Les deux vagues de mondialisation se différentient essentiellement par la vitesse de diffusion de la technologie et la rapidité avec laquelle elle modifie les habitudes. Les nouvelles technologies de l’information se sont répandues extrêmement rapidement. Il n’a fallu que cinq ans pour que 50 millions de foyers américains commencent à surfer sur Internet, alors qu’il a fallu 38 ans pour que sensiblement le même nombre de foyers aient une radio.
Économistes dépassés
Les professionnels de l’économie appréhendent mal les problèmes inhérents à la mondialisation. Restant accrochés à une théorie dépassée, ils laissent pratiquement de coté le contrecoup de plus en plus fort subi par nombreux travailleurs. Pourtant l’ampleur et la rapidité de la Mondialisation 2.0 exigent une nouvelle approche pour en amortir le choc.
Malheureusement, les programmes de protection sociale destinés aux travailleurs contraints de déménager en raison de la mondialisation ou de sa pression sont tout aussi obsolètes que les théories de l’avantage comparatif. Selon un rapport de l’Institut Peterson, depuis 1974 seuls 2 millions de travailleurs ont bénéficié du Programme américain d’assistance à l’ajustement des échanges (TAA, Trade Adjustement Assistance) adopté en 1962 pour l’économie d’antan basée sur la production manufacturière.
Une politique plus éclairée doit prendre en compte l’énorme pression qui s’exerce aujourd’hui sur beaucoup plus de travailleurs. Du fait de la Mondialisation 2.0, il faut réagir plus précocement et soutenir bien plus largement la reconversion professionnelle des travailleurs, leur accorder des indemnités de déménagement, les aider dans la recherche d’emploi, prolonger la durée de l’indemnité chômage et garantir le maintien du revenu des travailleurs âgés.

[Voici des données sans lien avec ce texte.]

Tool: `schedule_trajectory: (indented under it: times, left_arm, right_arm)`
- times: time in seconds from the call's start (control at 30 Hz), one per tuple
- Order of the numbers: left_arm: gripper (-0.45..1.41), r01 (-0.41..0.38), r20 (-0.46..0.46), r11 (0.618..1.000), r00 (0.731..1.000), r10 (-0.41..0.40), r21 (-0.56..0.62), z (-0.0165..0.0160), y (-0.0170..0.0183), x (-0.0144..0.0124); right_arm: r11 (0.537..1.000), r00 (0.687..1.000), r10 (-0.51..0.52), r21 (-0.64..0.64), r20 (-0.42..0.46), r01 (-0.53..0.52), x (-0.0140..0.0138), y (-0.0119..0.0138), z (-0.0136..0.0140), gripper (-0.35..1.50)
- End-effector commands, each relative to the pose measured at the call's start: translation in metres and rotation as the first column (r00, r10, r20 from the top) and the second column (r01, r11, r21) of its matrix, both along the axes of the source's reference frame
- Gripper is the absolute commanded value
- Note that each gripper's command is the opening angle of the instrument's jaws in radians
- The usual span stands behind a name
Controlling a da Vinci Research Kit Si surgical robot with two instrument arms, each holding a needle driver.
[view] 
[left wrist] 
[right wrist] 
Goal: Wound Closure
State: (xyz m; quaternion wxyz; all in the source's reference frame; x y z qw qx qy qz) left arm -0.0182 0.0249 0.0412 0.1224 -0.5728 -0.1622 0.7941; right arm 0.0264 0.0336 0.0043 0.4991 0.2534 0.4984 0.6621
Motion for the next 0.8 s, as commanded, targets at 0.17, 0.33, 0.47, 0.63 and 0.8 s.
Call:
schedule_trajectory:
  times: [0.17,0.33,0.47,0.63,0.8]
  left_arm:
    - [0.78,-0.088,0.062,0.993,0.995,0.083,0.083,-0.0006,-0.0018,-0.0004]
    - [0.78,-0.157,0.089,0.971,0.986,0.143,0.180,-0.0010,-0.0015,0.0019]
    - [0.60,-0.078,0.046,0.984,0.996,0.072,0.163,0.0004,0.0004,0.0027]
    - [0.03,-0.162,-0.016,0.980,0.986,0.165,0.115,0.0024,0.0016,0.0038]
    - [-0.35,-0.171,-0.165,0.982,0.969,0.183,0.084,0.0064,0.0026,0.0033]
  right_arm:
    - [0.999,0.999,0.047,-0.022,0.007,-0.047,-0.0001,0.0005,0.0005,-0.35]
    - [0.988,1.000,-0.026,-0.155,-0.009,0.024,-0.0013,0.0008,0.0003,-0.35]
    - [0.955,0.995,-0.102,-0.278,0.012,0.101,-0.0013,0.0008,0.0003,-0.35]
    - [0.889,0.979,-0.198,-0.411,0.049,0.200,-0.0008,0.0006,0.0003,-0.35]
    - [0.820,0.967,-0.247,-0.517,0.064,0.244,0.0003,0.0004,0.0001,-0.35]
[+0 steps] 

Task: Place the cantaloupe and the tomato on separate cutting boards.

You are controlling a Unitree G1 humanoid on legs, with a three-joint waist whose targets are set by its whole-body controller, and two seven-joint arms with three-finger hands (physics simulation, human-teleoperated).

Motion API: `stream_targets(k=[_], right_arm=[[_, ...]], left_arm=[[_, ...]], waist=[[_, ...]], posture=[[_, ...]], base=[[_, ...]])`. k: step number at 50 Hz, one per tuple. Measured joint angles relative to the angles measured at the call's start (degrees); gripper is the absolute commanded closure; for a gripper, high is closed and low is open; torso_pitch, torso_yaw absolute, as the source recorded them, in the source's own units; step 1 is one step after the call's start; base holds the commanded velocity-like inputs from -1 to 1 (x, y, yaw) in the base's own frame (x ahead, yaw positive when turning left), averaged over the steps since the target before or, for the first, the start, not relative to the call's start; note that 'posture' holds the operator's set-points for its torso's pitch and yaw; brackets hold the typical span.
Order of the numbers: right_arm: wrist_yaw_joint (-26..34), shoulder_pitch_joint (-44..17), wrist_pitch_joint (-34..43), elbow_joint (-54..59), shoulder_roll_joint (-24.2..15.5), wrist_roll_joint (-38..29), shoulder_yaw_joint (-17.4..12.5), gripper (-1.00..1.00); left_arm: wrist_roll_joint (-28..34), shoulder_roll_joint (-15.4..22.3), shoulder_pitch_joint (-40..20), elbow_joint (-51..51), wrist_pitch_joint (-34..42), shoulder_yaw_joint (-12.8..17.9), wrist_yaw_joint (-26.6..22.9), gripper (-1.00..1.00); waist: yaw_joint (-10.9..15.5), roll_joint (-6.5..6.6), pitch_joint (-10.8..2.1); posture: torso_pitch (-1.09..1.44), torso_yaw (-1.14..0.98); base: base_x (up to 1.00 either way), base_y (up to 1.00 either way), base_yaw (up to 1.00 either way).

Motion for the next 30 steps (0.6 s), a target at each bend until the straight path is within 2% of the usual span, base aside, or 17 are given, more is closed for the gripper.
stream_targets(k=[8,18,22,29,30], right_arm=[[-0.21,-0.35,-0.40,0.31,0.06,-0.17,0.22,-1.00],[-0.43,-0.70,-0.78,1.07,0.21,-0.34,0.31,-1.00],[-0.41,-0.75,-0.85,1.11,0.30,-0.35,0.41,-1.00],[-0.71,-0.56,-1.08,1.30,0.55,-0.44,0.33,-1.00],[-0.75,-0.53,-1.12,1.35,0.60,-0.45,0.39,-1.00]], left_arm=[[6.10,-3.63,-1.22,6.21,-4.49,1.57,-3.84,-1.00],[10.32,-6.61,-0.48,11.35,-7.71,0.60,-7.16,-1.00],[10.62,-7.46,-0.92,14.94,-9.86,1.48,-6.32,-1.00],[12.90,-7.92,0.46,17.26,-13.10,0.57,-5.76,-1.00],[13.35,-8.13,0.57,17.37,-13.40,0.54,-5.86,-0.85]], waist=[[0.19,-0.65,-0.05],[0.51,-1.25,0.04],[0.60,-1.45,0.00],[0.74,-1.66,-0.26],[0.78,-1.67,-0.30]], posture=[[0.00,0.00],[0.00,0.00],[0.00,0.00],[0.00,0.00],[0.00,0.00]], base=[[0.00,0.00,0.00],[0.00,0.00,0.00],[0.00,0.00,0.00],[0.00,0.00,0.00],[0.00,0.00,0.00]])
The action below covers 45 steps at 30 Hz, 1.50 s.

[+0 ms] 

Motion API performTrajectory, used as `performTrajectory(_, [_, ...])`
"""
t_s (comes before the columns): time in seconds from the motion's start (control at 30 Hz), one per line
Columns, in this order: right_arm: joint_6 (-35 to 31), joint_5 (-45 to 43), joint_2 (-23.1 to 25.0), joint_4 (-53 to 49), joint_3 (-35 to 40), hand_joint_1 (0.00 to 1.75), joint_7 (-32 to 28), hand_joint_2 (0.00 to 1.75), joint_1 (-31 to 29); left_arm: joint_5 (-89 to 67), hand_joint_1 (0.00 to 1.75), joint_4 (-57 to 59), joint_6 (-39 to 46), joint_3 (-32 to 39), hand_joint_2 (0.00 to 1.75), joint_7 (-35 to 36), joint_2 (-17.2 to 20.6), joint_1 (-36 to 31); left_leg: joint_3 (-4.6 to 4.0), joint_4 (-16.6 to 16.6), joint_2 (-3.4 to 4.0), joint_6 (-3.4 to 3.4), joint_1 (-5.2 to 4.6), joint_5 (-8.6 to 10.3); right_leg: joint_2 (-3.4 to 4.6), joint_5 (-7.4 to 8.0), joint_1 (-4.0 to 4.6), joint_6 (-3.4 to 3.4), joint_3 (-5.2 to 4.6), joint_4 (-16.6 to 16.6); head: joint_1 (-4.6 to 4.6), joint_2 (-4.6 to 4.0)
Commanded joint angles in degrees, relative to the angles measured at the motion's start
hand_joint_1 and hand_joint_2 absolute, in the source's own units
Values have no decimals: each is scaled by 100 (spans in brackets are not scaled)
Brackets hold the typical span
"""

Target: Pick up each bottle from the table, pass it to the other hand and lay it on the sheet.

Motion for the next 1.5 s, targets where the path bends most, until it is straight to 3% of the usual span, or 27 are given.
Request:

L’Histoire doit nous servir d’avertissement : la mondialisation peut s’arrêter, que ce soit en raison du Brexit ou du nouvel isolationnisme américain. C’est à nous, partisans du libre-échange et de la mondialisation, d’éviter cet écueil en proposant des solutions pour résoudre les problèmes auxquels beaucoup de travailleurs sont confrontés aujourd’hui.